• _WHAT YOU WILL DO_: Everything from the line holding "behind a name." through the final line of the entries below is to be duplicated exactly, and nothing outside that span.

______

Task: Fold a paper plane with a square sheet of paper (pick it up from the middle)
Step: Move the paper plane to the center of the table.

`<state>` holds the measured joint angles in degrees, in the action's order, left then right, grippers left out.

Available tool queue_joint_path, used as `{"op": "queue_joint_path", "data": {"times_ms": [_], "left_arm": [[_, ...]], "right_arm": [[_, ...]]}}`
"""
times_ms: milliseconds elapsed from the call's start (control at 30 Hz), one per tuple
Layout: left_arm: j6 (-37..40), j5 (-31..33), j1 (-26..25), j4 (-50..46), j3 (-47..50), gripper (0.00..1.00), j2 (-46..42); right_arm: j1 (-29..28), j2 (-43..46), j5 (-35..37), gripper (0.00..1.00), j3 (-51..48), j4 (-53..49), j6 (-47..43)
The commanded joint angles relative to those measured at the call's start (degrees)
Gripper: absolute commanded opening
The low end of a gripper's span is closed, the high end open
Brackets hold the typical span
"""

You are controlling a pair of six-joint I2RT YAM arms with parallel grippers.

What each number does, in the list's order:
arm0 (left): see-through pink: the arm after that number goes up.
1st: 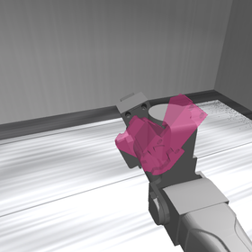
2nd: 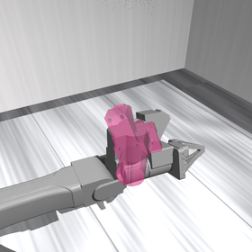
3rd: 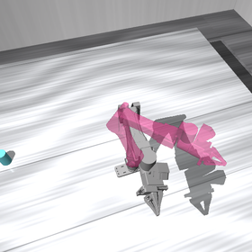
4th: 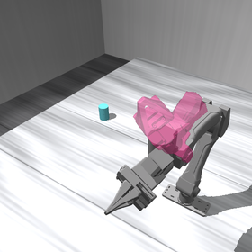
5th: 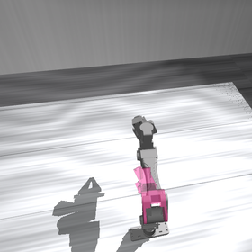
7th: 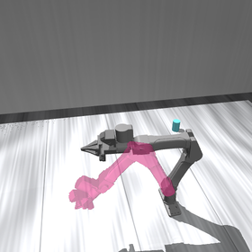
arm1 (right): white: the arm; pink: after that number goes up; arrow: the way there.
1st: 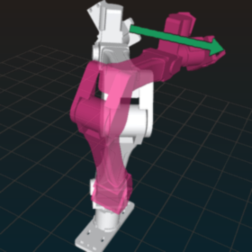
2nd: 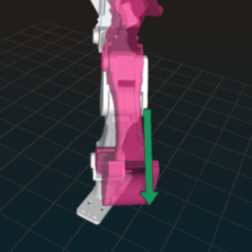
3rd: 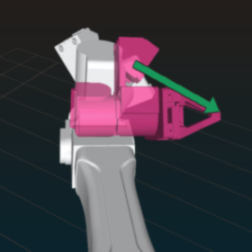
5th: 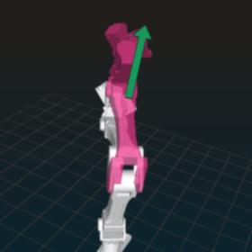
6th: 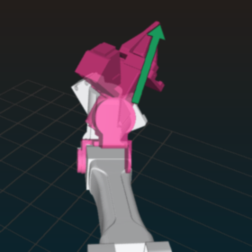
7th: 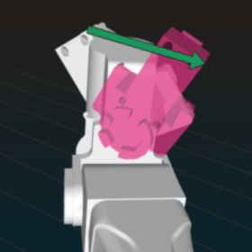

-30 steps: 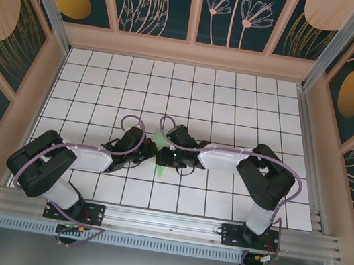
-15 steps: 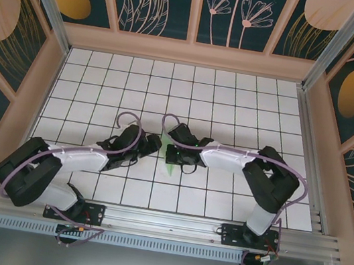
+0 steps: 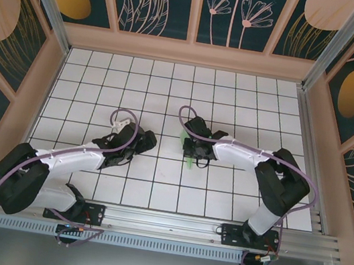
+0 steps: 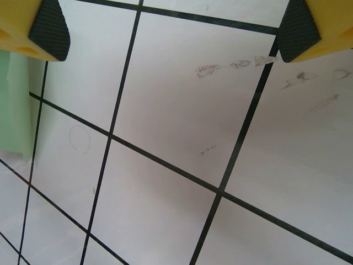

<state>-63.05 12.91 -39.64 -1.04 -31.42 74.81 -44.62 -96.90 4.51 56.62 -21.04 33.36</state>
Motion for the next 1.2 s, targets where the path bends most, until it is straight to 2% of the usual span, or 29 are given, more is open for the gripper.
{"op": "queue_joint_path", "data": {"times_ms": [0,500,633,867,1167], "left_arm": [[1.26,1.25,0.26,-2.3,-1.76,0.98,0.93],[1.7,0.3,0.26,-2.74,-2.16,0.99,2.62],[1.63,0.5,0.31,-2.87,-2.19,0.98,2.45],[1.77,1.24,0.27,-3.14,-2.33,0.98,2.41],[1.76,1.27,0.27,-3.61,-1.97,0.99,1.49]], "right_arm": [[0.98,-1.61,0.79,0.19,0.44,-1.53,0.21],[1.82,-4.83,-0.03,0.17,-0.02,1.88,0.9],[2.18,-5.22,0.7,0.11,0.86,1.46,0.8],[4.77,-6.63,3.81,0.09,7.0,1.76,-0.41],[9.36,-15.56,4.64,0.11,15.8,2.8,-5.47]]}}
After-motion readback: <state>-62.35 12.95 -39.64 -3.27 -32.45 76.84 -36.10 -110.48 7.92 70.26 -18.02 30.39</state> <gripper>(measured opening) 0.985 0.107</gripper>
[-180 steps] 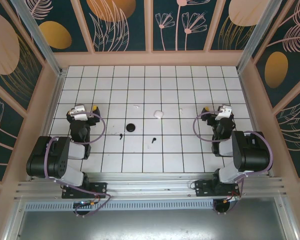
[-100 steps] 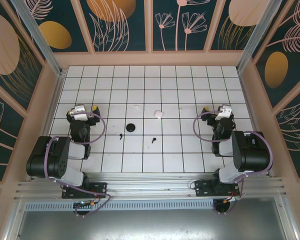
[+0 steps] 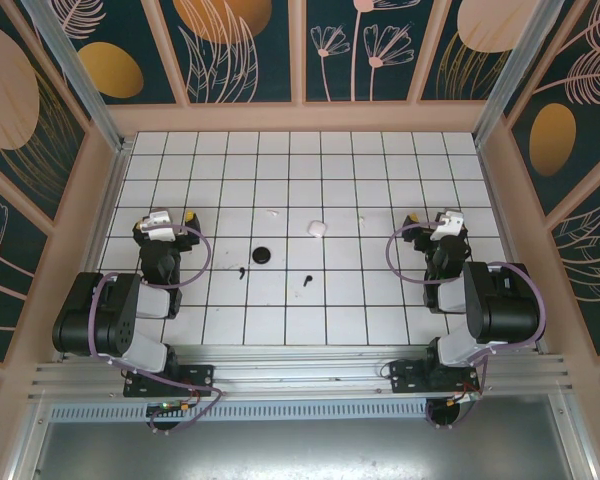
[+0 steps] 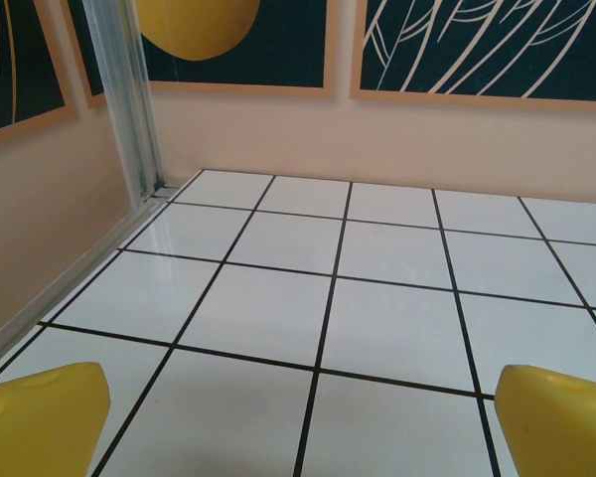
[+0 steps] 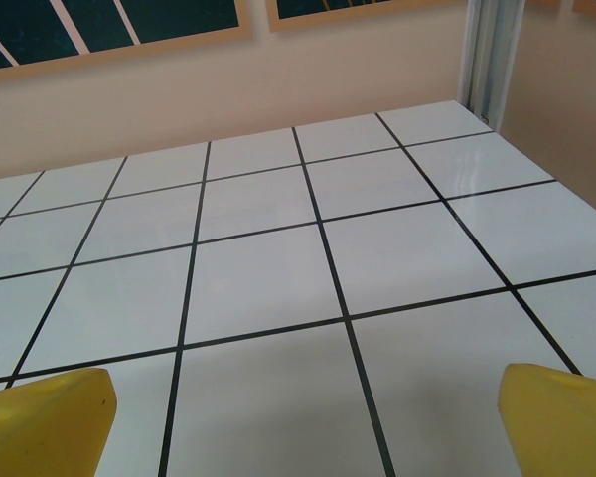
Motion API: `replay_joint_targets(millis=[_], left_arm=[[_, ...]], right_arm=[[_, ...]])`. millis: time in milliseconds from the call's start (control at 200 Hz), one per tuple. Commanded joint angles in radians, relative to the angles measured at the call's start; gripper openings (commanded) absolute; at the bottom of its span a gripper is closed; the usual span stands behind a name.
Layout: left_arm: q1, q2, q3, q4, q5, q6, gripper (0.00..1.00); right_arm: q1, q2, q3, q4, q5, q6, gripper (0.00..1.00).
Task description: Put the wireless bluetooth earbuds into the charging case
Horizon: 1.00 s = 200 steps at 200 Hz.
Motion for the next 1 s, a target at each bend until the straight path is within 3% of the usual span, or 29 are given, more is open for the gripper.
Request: replay_joint_targets(millis=[0,315,435,571,651,751,926,996], left_arm=[[0.005,0.007,0.010,-0.002,-0.009,-0.012,0.99],[0.006,0.007,0.010,-0.002,-0.009,-0.011,0.99],[0.006,-0.009,0.012,-0.012,-0.021,-0.013,0.99],[0.006,-0.154,0.096,-0.306,-0.119,-0.072,0.99],[0.007,-0.219,0.104,-0.377,-0.133,-0.106,0.99],[0.006,-0.301,0.119,-0.488,-0.132,-0.171,0.99],[0.005,-0.401,0.247,-0.860,-0.009,-0.254,0.98],[0.005,-0.406,0.308,-1.028,-0.023,-0.335,0.98]], right_arm=[[0.005,0.007,0.017,0.025,-0.025,-0.008,0.99],[0.005,0.003,0.021,0.012,-0.031,-0.015,0.99],[0.006,-0.047,0.055,-0.086,-0.115,-0.045,0.96],[0.031,-0.148,0.152,-0.373,-0.138,-0.038,0.88],[0.071,-0.190,0.216,-0.530,-0.135,-0.020,0.86],[0.198,-0.212,0.333,-0.756,0.002,0.001,0.86],[0.370,-0.114,0.602,-1.137,0.074,0.212,0.83],[0.445,-0.042,0.705,-1.238,0.067,0.297,0.81]])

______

• _EXERCISE RESULT_:
Motion API: `replay_joint_targets(millis=[_], left_arm=[[_, ...]], right_arm=[[_, ...]])`. millis: time in milliseconds from the call's start (control at 200 Hz), one per tuple. Commanded joint angles in radians, relative to the angles measured at the call's start; gripper openings (commanded) absolute; at the bottom of its span a gripper is closed; the usual span stands behind a name.
Layout: left_arm: q1, q2, q3, q4, q5, q6, gripper (0.00..1.00); right_arm: q1, q2, q3, q4, q5, q6, gripper (0.00..1.00).
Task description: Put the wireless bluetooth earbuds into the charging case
Horizon: 1.00 s = 200 steps at 200 Hz.
Motion for the next 1 s, a target at each bend until the straight path is within 3% of the usual span, or 29 are given, more is open for the gripper.
Request: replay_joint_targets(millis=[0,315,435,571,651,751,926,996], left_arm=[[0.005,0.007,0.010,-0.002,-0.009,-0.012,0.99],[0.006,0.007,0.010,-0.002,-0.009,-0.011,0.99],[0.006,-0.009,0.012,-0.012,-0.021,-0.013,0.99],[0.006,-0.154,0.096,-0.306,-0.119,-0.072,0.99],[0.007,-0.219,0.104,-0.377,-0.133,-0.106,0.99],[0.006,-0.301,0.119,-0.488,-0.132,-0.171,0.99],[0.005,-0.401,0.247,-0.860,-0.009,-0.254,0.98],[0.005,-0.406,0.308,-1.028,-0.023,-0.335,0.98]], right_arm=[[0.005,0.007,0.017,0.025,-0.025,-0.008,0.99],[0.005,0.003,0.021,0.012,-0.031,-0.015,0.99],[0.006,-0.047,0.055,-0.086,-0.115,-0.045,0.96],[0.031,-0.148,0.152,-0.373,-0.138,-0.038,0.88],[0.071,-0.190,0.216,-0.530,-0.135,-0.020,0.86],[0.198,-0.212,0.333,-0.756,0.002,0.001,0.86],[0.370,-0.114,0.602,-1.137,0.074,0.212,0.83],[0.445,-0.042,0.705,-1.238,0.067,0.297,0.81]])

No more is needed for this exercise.